The narrator tries to change their minds by volunteering at a communal farm: “I wanted so badly to right things before my brother returned, wanted to show him how I had things in hand, how I had behaved correctly, how I had been obedient.” Yet, she laments, “in spite of all this, all these efforts, I felt radiating from the landscape, surely as ever now, the anger of the townspeople.” Determined to ingratiate herself with the community, she weaves reeds into human figures as “gestures of thanksgiving to the place, offerings to the world around me,” and she leaves the amulets “so tenderly on doorsteps and in haylofts, in naves and on cobbles.” Perhaps unsurprisingly, the villagers misread her acts of gratitude and only distrust her further.

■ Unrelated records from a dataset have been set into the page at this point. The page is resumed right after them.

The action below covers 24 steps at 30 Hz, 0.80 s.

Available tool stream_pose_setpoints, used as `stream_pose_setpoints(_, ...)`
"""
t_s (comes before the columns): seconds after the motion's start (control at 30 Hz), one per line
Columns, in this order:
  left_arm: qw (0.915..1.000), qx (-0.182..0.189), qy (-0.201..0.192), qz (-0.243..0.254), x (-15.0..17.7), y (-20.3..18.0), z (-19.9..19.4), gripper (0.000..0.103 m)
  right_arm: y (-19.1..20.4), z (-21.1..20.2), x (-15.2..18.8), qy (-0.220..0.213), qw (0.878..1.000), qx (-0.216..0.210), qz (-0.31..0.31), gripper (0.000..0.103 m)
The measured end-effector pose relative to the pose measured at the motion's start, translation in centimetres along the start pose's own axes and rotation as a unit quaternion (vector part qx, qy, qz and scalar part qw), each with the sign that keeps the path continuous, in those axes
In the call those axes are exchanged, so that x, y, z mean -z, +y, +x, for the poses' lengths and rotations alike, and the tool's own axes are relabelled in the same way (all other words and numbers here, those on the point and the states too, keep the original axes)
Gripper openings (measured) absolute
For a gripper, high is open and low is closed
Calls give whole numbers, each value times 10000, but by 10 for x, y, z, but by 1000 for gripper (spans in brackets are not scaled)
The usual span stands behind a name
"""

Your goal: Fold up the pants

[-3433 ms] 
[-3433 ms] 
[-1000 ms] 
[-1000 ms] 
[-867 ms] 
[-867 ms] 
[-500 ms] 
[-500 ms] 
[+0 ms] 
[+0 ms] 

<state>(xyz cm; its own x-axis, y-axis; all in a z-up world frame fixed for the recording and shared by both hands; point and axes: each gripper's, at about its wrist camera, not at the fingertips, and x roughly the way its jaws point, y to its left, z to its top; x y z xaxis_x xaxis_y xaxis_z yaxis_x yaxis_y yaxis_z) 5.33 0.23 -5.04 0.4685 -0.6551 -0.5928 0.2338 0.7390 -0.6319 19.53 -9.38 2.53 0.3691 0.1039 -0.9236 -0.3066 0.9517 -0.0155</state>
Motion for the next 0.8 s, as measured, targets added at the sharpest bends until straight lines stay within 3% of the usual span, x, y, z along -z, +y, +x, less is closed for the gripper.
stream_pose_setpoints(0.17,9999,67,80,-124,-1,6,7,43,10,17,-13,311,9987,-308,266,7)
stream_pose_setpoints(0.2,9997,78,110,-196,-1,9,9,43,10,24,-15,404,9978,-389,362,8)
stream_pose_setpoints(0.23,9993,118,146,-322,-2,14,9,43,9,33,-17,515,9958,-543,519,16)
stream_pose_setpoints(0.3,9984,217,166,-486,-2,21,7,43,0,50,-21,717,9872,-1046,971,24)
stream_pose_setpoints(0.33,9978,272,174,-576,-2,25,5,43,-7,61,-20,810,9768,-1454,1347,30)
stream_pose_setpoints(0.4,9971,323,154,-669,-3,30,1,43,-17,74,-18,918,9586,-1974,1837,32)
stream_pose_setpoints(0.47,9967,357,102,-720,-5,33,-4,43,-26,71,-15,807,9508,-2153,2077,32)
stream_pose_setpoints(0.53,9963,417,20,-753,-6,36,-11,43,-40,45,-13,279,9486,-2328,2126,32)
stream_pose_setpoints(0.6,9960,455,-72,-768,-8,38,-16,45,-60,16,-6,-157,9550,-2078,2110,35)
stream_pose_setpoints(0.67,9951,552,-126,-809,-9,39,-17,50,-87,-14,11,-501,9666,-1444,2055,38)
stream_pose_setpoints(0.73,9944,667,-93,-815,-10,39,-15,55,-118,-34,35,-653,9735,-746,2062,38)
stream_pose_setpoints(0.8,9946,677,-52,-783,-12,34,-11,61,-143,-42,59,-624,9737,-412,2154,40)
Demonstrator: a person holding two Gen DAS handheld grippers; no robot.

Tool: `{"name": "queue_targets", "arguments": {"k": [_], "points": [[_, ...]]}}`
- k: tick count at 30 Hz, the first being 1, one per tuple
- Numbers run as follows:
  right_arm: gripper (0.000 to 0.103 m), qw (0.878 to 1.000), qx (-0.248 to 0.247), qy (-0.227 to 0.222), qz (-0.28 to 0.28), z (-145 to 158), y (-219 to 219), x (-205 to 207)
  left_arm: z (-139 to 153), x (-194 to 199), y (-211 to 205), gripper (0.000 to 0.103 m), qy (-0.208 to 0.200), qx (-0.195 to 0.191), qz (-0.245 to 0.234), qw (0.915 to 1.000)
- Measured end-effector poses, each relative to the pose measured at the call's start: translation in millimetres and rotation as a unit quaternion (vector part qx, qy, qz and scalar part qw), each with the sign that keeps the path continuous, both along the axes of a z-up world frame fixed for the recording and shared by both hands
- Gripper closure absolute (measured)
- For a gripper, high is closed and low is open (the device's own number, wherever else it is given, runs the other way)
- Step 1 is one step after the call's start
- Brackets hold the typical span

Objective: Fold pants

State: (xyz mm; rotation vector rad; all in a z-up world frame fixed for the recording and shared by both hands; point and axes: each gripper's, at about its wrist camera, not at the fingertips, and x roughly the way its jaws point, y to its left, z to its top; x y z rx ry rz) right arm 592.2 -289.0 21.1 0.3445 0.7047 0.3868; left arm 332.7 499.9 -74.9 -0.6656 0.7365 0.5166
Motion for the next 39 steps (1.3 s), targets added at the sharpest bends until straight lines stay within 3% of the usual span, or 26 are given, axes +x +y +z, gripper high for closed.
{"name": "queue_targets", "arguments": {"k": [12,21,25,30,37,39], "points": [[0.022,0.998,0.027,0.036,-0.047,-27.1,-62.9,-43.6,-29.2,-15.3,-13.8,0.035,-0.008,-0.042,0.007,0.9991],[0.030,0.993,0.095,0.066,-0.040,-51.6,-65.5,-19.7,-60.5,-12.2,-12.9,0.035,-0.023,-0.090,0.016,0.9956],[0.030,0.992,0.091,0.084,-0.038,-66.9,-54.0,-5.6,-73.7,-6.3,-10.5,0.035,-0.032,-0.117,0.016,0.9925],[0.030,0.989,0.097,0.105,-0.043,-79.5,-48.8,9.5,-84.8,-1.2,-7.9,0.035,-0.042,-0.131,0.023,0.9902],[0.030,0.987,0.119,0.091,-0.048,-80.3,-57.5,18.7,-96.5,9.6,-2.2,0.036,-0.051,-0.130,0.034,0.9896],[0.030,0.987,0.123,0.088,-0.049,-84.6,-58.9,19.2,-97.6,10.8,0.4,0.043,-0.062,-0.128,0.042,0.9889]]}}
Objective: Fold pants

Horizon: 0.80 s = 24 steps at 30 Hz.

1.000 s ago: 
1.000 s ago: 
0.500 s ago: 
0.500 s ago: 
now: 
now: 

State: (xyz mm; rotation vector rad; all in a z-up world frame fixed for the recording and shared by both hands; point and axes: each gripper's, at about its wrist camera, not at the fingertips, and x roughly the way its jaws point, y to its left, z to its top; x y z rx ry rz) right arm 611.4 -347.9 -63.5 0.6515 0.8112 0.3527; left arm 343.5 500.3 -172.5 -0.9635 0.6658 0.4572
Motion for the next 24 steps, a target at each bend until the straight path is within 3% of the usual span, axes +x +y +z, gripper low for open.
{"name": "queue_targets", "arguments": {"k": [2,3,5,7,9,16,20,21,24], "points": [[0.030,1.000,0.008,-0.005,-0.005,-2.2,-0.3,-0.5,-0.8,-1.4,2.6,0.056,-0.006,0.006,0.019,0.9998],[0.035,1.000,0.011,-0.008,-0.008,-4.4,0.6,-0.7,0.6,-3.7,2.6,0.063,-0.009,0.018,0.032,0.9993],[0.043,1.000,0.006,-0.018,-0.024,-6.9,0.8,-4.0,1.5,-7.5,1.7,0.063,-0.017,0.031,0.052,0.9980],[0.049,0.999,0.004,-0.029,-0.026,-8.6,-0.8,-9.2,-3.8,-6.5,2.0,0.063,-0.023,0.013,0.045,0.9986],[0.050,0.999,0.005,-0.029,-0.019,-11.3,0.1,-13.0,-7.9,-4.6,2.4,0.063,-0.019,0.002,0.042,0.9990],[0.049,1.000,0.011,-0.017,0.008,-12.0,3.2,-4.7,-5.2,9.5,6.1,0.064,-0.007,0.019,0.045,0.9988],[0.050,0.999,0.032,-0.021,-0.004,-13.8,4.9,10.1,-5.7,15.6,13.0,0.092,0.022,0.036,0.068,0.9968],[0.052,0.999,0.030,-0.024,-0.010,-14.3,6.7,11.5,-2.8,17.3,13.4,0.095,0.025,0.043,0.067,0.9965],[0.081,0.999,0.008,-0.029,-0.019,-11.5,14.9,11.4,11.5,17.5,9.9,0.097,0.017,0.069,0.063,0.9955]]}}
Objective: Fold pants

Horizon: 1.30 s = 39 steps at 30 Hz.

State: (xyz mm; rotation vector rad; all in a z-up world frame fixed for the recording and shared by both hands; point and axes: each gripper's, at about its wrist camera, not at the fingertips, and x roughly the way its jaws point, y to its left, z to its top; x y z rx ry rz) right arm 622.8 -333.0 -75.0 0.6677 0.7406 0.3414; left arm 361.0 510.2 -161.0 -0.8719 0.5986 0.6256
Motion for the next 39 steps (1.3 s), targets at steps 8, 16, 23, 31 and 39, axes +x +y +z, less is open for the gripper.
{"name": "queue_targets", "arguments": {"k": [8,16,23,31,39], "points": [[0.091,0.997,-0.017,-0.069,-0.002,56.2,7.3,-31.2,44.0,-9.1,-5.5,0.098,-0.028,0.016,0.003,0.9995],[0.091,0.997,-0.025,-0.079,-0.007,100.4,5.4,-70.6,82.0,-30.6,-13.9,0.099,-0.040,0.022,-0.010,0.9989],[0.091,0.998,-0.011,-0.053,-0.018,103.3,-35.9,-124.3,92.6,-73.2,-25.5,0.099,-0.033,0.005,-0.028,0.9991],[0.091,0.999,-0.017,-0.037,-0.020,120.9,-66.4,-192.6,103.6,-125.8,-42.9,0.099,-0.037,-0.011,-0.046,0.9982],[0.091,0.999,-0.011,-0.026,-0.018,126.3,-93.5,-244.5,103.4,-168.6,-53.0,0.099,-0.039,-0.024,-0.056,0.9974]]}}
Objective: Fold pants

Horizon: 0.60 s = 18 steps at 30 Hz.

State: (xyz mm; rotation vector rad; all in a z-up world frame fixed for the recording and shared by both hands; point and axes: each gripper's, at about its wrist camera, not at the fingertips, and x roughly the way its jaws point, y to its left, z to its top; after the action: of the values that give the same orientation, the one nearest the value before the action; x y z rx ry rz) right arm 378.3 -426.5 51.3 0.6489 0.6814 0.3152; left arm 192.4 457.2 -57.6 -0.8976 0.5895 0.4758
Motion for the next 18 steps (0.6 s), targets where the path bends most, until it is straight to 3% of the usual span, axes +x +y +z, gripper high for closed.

As the vignettes of visceral horror grow more outlandish, Bernstein seems to provoke the reader into questioning her protagonist’s reliability. Even the narrator’s contemporaneousness stands on iffy ground. References to cellphones and social media are juxtaposed with her strangely formal prose that recalls writers like Henry James and George Eliot. She describes attending to her family’s demands with “alacrity and discreet haste” and looking after the sick by “ministering the complex curative draughts prescribed to them by various doctors.” By dissolving the boundary between the past and the present, Bernstein implies that the historic crusade wasn’t so historic. Perhaps it’s still happening, and the narrator is the latest victim.
To that end, is it the narrator whom readers should distrust, or is it the village whose judgment parrots the hatred and intolerance of their ancestors? More broadly, do societies too often dismiss individual points of view — including what may appear to be exaggerations — because the majority’s pervasive influence can give the false appearance of objectivity? The narrator gets at this question when she observes that “every single one of us on this ruined earth exhibited a perfect obedience to our local forces of gravity, daily choosing the path of least resistance, which while entirely and understandably human was at the same time the most barbaric, the most abominable course of action.” Through such examinations of varying perspective, Bernstein interrogates how and why stories are either privileged or discredited in the making of history.
Clayton Longstaff lives in Victoria.